[[ Recorded information open ]]
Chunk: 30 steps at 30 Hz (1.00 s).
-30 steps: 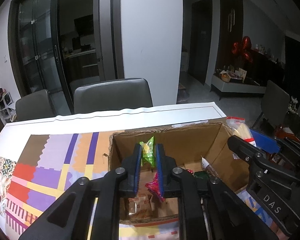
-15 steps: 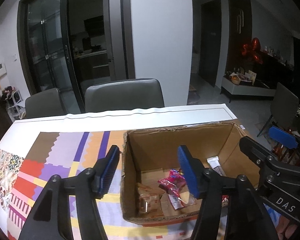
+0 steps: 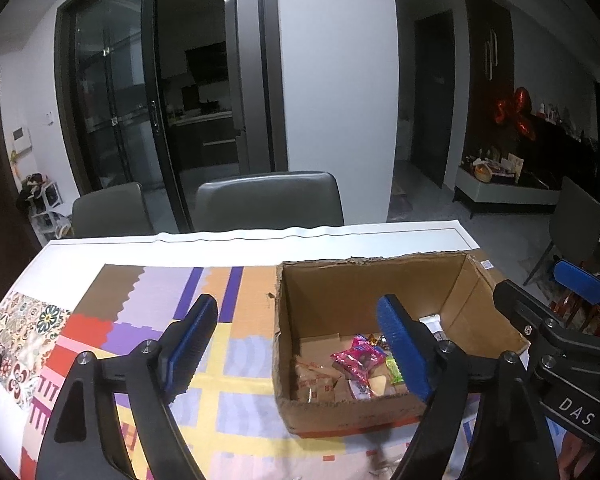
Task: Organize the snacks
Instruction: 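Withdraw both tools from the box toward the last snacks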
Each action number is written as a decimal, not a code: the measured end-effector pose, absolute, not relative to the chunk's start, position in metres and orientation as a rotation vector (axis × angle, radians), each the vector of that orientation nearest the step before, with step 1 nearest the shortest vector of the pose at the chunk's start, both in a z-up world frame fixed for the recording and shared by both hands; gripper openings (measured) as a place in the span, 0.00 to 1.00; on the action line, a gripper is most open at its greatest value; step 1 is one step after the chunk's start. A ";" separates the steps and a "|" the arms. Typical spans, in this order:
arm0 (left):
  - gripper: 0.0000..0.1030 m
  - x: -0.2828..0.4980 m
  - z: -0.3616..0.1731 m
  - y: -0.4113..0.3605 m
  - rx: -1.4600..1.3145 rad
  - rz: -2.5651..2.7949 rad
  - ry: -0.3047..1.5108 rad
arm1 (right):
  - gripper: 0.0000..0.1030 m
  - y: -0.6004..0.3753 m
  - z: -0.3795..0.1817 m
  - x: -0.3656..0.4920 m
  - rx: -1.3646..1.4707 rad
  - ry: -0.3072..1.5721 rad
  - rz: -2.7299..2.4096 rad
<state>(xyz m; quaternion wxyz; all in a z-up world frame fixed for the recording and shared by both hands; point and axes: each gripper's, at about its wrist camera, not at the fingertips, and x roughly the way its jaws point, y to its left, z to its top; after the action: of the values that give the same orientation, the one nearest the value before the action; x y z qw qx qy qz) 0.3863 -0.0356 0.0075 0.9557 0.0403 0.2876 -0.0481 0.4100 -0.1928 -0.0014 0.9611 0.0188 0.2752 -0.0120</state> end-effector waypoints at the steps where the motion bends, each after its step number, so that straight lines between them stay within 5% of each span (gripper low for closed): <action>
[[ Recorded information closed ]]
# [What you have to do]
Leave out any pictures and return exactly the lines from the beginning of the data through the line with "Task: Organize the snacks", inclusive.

# [Answer space]
Chunk: 30 steps at 30 Hz (1.00 s).
-30 steps: 
-15 steps: 
+0 steps: 
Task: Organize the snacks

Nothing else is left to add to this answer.